Marie-Hélène Bacqué, sociologue Amar Henni semble partagé entre pessimisme et espoir d’un nouveau sursaut collectif : « J’ai le sentiment qu’il y a des gens qui sont prêts à devenir acteurs, pour l’instant à l’échelle individuelle. Je ne sais pas encore quoi, mais il va se passer quelque chose. Ça ne viendra pas des institutions mais des gens, qui ne souhaitent pas le déclenchement d’une guerre. Mais celle-ci reste une possibilité. En fait, elle existe déjà, même si elle est pour l’instant déguisée ; c’est la maltraitance des ouvriers, des pauvres. Sa couleur est économique, sociale, sécuritaire. Là, c’est le calme avant la tempête. On ne sait plus où on en est. Mais ça ne peut pas continuer comme ça. »

NOUVEAUX ACTEURS POLITIQUES À côté de cette colère qui couve, des enfants des quartiers gagnent enfin un accès aux formations supérieures. Science Po en fait sa pub. Même la sphère économique s’ouvre. Malgré la persistance des discriminations, une première génération de jeunes issus de l’immigration accède aux métiers de cadre. Du coup, on les rencontre davantage dans la vie locale. Marie-Hélène Bacqué a fait les comptes : « en 2001, en Seine-Saint-Denis, il y avait 10 % d’élus municipaux issus de l’immigration. En 2014, ils sont 30 % ». Un seuil a été franchi. Pas encore celui de premier magistrat. « Un seul maire est maghrébin, Azzédine Taïbi, le maire communiste de Stains ». Mais on assiste bien à une entrée significative en politique de jeunes issus de l’immigration désormais qualifiés, à la recherche de reconnaissance et d’une place dans la société. Ils sont nombreux à se faire élire lors des dernières élections municipales et ils s’investissent dans leurs mandats. Sans doute seront-ils également présents sur les listes des régionales. Peut-être même sur des listes autonomes.

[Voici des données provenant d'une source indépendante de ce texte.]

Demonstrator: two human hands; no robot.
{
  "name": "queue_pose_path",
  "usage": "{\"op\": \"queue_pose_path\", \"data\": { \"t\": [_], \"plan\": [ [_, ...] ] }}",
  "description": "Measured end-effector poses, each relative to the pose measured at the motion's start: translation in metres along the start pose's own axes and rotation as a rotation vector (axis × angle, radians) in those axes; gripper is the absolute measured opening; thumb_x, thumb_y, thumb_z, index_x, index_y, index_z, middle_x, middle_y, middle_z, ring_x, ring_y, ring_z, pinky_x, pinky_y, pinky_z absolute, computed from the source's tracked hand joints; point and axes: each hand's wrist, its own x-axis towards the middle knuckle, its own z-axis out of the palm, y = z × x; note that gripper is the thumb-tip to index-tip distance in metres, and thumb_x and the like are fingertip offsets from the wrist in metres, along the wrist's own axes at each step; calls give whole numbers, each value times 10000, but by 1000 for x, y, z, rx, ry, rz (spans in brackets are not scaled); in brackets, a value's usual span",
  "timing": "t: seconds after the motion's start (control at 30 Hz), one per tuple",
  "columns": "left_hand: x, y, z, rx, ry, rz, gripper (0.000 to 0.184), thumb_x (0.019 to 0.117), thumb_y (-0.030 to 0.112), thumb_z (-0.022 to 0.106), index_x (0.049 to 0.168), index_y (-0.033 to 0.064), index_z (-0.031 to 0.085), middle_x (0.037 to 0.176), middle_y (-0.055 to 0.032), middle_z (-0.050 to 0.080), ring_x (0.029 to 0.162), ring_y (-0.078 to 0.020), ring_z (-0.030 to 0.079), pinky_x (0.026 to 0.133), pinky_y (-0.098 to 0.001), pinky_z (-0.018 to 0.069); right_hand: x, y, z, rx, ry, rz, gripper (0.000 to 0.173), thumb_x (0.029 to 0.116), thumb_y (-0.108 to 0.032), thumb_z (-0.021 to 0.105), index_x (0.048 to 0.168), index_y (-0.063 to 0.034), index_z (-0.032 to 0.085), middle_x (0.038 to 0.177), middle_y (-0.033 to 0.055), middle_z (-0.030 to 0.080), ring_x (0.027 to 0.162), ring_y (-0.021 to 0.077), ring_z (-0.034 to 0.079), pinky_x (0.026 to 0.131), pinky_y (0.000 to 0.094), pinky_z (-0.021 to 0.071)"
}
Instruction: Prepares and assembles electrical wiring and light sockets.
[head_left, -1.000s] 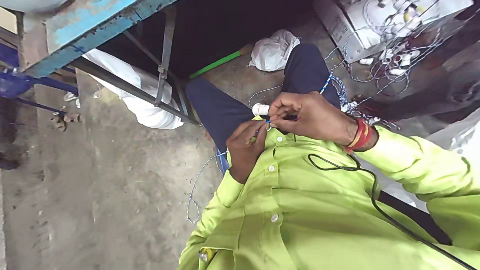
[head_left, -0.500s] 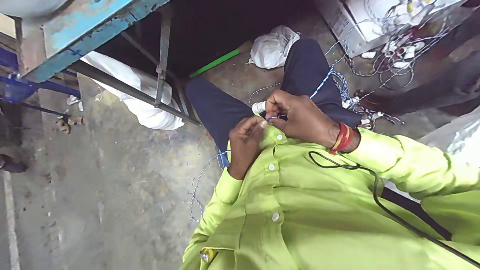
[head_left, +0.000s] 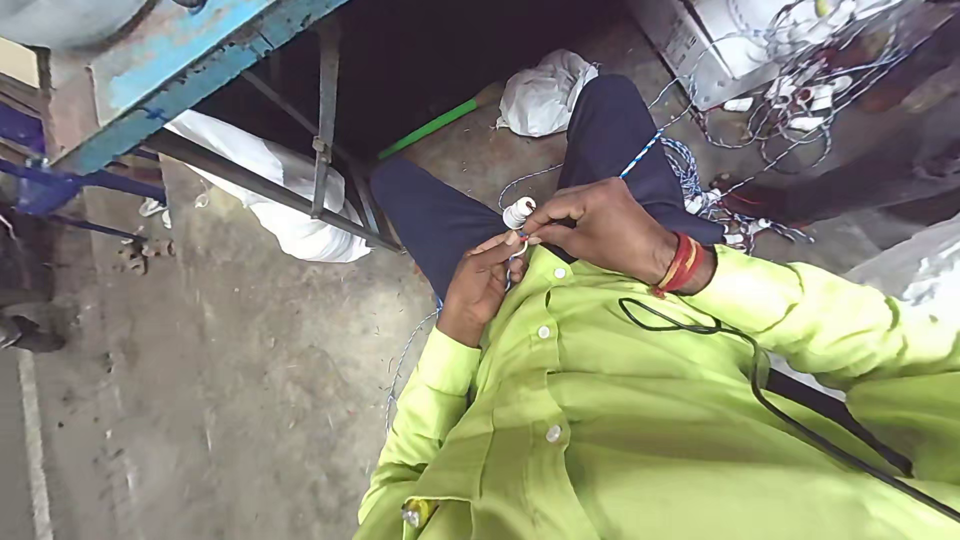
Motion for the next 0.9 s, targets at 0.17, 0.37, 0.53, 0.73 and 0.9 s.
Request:
{"op": "queue_pose_path", "data": {
  "t": [0.17,0.37,0.53,0.73,0.9],
  "plan": [
    [-2,-3,1,-32,-4,-2,144,1033,243,593,1053,157,706,828,33,643,617,-14,574,566,-147,496,-5,3,-2,-46,-55,-200,233,994,-89,566,1065,-72,788,1010,82,767,928,160,731,860,311,587],
    [-4,-7,4,-11,36,22,144,1028,206,606,1053,123,720,832,8,664,611,-22,578,561,-156,501,-7,5,-6,-216,-160,-354,235,1028,-79,535,1122,-6,737,1015,154,753,940,275,748,848,391,610],
    [-2,-10,10,123,66,77,178,1055,157,557,1047,70,711,869,-13,695,637,-29,595,576,-170,512,1,9,-19,-375,-345,-487,172,1022,-49,521,1056,9,680,898,169,711,762,338,722,639,471,591],
    [-8,-11,9,157,4,132,149,1018,80,587,1061,46,726,825,-13,690,650,-43,606,603,-189,528,11,12,-24,-397,-424,-555,196,1031,-112,493,949,-5,635,741,134,609,588,311,643,484,449,512],
    [-23,-6,17,390,53,236,186,951,25,680,1135,28,706,811,-36,685,579,-50,561,527,-183,489,21,9,-24,-262,-393,-467,252,1022,-178,503,849,-51,636,667,63,576,571,202,595,489,367,462]
  ]
}}
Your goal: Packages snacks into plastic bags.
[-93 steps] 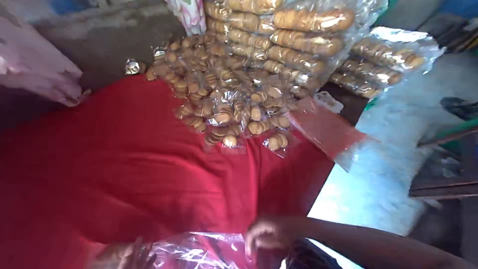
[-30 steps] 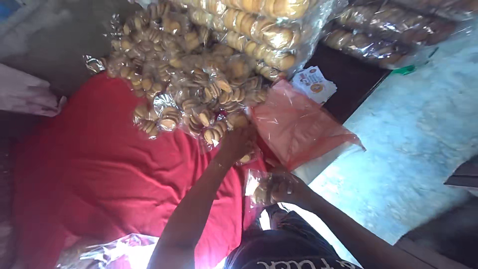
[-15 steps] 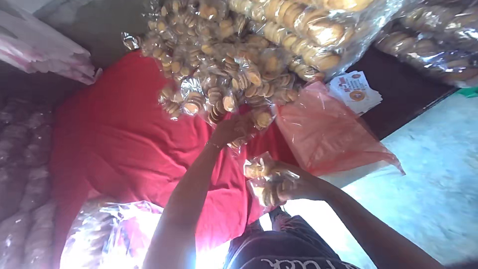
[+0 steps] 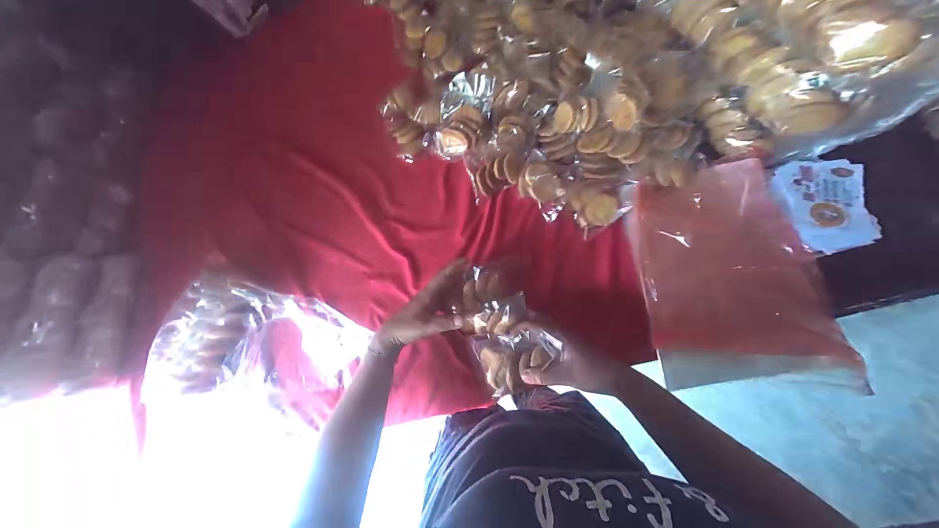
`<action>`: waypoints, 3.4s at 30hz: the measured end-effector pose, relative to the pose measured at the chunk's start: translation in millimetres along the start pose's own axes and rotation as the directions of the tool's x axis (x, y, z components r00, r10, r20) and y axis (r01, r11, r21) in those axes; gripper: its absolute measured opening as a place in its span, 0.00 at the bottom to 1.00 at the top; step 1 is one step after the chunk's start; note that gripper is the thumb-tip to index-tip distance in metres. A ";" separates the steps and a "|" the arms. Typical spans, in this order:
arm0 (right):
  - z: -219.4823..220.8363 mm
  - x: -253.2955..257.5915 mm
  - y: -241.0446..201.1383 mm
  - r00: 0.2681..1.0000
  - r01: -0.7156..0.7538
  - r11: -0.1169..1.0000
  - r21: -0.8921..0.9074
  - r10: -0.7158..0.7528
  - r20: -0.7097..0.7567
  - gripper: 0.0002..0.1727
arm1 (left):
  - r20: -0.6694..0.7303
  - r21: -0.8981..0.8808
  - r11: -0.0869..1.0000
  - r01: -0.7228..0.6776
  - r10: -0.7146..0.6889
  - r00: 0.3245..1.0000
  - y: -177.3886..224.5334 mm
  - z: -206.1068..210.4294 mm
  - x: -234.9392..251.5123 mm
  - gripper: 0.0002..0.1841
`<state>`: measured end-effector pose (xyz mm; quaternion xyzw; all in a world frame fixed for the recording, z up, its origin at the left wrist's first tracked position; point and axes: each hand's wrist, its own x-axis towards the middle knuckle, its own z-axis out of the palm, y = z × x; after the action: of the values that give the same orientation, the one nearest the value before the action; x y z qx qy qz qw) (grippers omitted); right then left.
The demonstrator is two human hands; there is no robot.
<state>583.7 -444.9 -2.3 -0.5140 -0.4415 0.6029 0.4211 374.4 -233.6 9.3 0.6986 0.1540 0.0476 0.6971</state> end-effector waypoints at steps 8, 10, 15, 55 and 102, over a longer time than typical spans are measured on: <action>-18.3 -28.3 -14.6 1.000 0.022 0.934 -0.358 -0.014 0.026 0.34 | 0.035 0.532 0.834 -0.148 0.153 0.988 -3.6 54.1 13.3 0.54; -26.1 -42.0 -15.2 0.998 0.059 0.893 -0.446 -0.068 -0.004 0.31 | 0.047 0.503 0.847 -0.170 0.170 0.984 -8.9 57.0 15.3 0.49; -37.9 -51.7 -5.4 0.991 0.128 0.909 -0.396 -0.136 0.007 0.31 | 0.124 0.467 0.867 -0.172 0.128 0.984 -11.5 65.9 20.5 0.46; 13.9 -37.3 17.6 0.947 0.321 0.947 0.012 -0.321 0.008 0.43 | -0.363 0.124 0.985 0.122 -0.069 0.929 64.9 151.9 -63.1 0.34; 293.1 257.4 -70.1 0.995 0.065 0.585 -0.808 -0.102 0.006 0.33 | -0.629 0.760 0.448 0.471 0.327 0.705 -64.3 -145.4 -265.3 0.26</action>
<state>266.6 -208.6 25.6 -0.6400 -0.6814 0.3062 0.1794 72.5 -170.1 -11.5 0.8708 0.4407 0.1890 0.1082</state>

Ces premiers pas politiques sont chaotiques. L’enchevêtrement du débat sur la banlieue, les discriminations, les conceptions de la République ont installé la défiance avec la politique “vue à la télé”. Le fossé entre la gauche et les quartiers ne se comble pas. Plus grave, le lien entre immigration et gauche a été cassé : il n’y a plus d’automaticité au vote à gauche. La droite, voire l’extrême droite, rencontre désormais un écho notamment parmi les jeunes. Parallèlement, les tentatives pour faire émerger une parole autonome des quartiers sont légion. Elles se fracassent sur le jeu des ego et sur des tensions redoutables entre affirmation identitaire et relation avec les institutions « Les partis de gauche sont confrontés à la grande question de la représentation des classes populaires. Or ils ne font aucune place à la jeunesse issue de l’immigration. C’est une équation impossible. Les classes populaires d’aujourd’hui ne peuvent se reconnaitre dans cette gauche qui fait sans eux. Au XIXème siècle, la réponse politique a mis du temps à s’imposer. Il en faudra autant. C’est aussi ce qui se joue là », résume Marie-Hélène Bacqué.

Transformation urbaine, centralité nouvelle du débat sur les minorités et les discriminations, émergence de nouveaux acteurs politiques dans les villes : la révolte des banlieues s’avère être un moment clé de l’histoire de notre pays. Inscrit dans des transformations qui lui préexistent, l’événement a été un catalyseur, une onde de choc. Dix ans après, la France n’est plus la même. Mais la gauche reste sur le flanc, faute, aussi, d’avoir su comprendre ce moment.